Back before Google, a lot of hackers were writing search engines in their free time. The general consensus, at least from my own recollection, was that search was a problem that needed to be solved, and that all the current solutions more or less sucked. Today, search encompasses a huge territory and there are still a lot of problems to be solved, but, for the most part, web search is extremely usable and reliable. It’s not perfect, there’s room for improvement, but it get’s the job done. I don’t know too many people these days who spend their time hacking search. Why re-create such a low-level service when there are so many innovative and higher-level web applications to be built?
The thing is, search is the operating system of the web. The fact that we have no open-source/open-data search infrastructure is as bad as if there were no Linux or OpenBSD. If Google, Yahoo and MS weren’t providing such a great product, my guess is that the hacker community would be attacking this problem like Captain Kirk on a lizard monster.
Where We Are:
Currently, there are a number of open source projects related to general web search. Most notably, the Java based Lucene project is a solid foundation for indexing and information retrieval, and it’s what the Nutch search engine is built on.

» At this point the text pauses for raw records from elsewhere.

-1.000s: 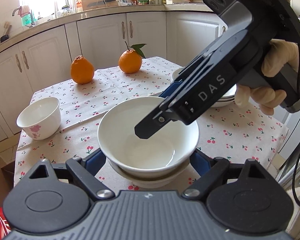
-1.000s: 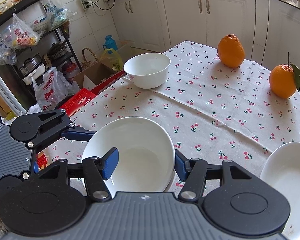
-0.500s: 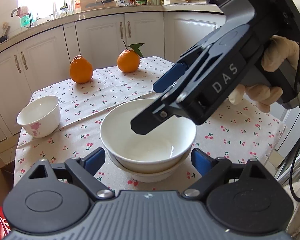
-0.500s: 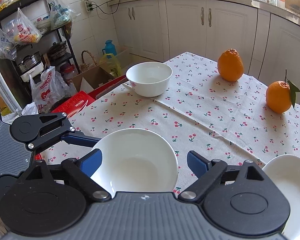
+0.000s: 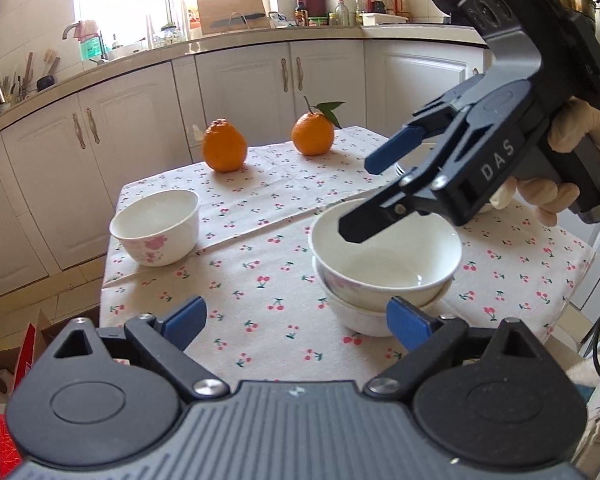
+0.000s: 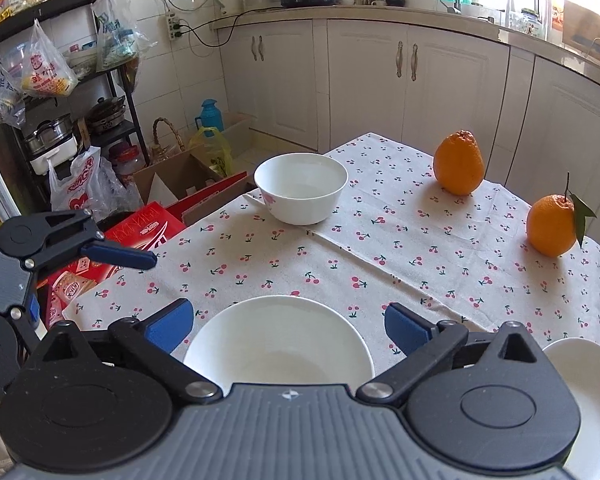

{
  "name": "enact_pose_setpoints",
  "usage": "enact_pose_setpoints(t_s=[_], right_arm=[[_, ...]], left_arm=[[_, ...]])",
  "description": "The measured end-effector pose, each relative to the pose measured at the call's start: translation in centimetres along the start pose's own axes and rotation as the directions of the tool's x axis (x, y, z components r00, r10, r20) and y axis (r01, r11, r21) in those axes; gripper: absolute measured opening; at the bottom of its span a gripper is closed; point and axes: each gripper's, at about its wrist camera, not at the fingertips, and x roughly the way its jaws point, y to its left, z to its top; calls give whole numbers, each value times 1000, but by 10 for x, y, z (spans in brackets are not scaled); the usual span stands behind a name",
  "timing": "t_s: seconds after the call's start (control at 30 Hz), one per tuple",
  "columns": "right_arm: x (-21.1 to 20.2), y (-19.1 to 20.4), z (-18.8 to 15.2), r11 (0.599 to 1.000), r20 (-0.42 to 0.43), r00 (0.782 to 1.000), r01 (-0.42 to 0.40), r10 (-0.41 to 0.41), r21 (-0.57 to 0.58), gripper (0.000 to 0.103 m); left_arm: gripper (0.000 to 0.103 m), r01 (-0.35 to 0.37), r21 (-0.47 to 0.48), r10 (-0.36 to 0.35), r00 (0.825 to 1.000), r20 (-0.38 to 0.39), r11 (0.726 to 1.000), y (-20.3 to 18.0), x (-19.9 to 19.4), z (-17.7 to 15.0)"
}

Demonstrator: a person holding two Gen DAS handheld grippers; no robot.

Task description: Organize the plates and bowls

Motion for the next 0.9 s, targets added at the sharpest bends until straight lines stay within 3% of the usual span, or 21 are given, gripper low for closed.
enact_pose_setpoints(t_s=[0.27,0.5,0.73,0.9], right_arm=[[11,10,19,997,-6,1000,14,-14,-78,103],[31,11,42,985,-29,999,34,-39,-172,103],[62,-1,65,975,-61,998,-18,4,-223,103],[89,-10,78,968,-78,997,-47,28,-245,103]], left_arm=[[100,-31,-16,31,999,21,999,44,3,6],[100,-99,-2,99,995,28,995,78,22,21],[100,-95,-69,98,994,38,993,122,58,41],[100,-72,-155,73,997,2,985,154,93,50]])
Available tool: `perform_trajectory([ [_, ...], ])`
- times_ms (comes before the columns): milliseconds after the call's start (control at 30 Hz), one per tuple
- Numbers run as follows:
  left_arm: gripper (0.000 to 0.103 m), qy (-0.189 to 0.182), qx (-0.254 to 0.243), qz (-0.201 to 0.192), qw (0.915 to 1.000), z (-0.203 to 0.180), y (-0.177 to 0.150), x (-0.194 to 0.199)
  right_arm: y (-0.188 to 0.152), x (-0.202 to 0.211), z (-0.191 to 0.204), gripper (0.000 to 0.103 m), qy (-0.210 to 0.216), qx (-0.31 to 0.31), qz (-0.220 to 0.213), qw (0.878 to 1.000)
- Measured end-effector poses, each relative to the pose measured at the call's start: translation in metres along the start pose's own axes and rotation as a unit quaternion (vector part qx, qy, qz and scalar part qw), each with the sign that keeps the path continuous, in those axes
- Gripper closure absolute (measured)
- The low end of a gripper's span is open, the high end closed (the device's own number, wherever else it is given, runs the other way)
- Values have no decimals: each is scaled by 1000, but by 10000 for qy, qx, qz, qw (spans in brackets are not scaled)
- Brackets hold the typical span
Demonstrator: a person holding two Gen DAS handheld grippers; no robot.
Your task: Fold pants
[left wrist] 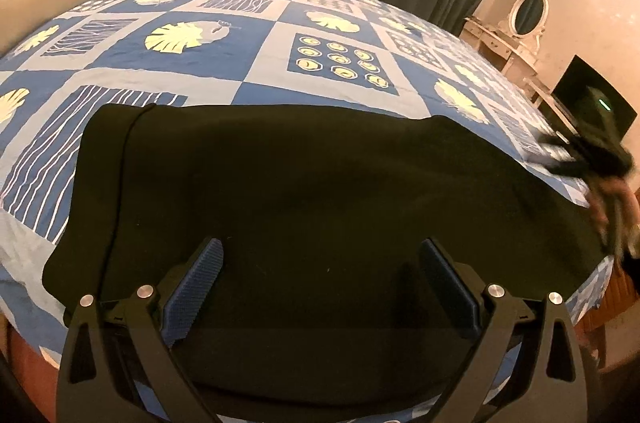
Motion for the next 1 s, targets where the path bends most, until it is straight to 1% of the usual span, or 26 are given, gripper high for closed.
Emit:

There are a few distributed crawlers like Grub and Majestic 12. Unfortunately, these both pass data to a central, private storage system. The hard work of crawling and indexing is open for everyone to participate in, but the resultant data is not.
Where We Need To Be:
In my mind, search hackers need to create an open source solution for the following:
- A distributed mechanism for crawling and indexing the web on a mass scale.

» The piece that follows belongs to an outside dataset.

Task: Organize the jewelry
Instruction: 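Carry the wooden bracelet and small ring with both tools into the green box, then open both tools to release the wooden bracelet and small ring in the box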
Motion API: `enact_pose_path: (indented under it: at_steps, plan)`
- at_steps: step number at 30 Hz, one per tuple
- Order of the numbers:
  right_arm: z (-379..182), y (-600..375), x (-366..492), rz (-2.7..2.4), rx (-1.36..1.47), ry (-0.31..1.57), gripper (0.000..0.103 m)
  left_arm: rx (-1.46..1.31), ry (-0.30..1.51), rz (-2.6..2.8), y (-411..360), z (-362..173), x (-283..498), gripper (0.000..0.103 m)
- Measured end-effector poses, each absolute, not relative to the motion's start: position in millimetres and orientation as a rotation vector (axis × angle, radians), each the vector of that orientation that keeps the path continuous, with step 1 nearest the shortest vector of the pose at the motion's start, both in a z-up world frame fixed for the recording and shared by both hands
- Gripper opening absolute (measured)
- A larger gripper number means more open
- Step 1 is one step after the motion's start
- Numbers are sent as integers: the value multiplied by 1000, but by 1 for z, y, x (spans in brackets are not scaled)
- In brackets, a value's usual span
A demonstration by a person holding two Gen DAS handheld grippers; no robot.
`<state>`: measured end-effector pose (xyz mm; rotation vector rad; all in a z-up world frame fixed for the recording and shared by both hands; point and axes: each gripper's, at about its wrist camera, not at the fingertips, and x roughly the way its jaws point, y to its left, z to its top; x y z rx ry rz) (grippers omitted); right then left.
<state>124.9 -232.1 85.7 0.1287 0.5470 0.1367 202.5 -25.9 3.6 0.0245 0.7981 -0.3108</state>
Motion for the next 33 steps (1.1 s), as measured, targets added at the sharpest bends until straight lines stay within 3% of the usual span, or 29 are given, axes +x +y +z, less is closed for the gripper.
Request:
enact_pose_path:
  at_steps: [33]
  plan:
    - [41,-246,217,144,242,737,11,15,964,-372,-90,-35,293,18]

- Distributed, decentralized, redundant data storage for the cache and index.
- An end-user, public facing interface for querying the distributed index.

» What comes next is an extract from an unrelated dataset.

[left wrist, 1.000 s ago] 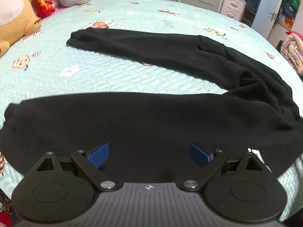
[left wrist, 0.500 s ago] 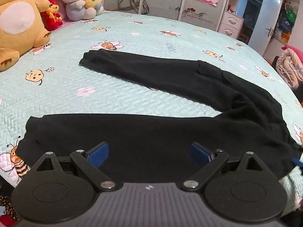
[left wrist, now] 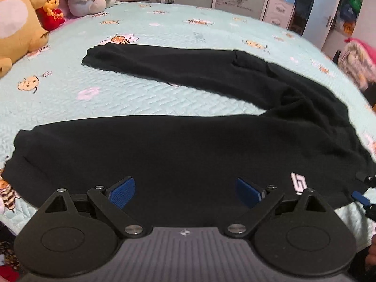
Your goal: Fold clothes
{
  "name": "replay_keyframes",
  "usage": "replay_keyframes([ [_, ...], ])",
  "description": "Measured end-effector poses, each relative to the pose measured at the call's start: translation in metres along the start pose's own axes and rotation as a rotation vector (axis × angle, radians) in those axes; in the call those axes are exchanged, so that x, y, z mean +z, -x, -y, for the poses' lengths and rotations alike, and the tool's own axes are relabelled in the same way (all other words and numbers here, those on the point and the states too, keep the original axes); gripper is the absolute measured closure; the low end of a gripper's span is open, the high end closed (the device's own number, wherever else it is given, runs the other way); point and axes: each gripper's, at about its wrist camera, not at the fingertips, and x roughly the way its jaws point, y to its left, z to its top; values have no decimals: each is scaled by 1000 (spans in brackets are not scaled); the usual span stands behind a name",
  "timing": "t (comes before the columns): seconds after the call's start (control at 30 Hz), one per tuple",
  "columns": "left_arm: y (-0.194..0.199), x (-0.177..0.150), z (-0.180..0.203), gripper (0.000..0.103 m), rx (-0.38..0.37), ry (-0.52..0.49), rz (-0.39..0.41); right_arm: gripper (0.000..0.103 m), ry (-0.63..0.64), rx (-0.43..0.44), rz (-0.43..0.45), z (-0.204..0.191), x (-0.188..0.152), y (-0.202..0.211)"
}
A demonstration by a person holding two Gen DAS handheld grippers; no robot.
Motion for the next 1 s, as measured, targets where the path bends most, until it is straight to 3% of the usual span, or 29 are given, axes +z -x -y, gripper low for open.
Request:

- A mechanism for retrieving or crawling a local, private slice of the index and cache, for research or personal use.
- A way to publish alternate indexing models to the distributed grid.
All of these tools need to be designed with the assumption that anyone can and will have access to the system’s data, and as the system grows, there will be people, corporations, and governments hell-bent on corrupting the search infrastructure to their advantage.
It’s not an easy problem to solve, but you’ve got to admit it’s an interesting problem. Anyone keen on being the Torvalds of search?
Where To Begin:
The Lucene Project – Link
Nutch Open Source Search Engine – Link
Open Source Search Wiki – Link
Have I missed anything? Please share your thoughts on open source search in the comments.
7 thoughts on “Where’s the open source distributed search?”
Not sure why the sample image got converted to a JPG, but anything other than photos look awful as JPGs. Compare the image above to the original at http://www.r-project.org/hpgraphic.png and see how muddy the compression artifacts make things look.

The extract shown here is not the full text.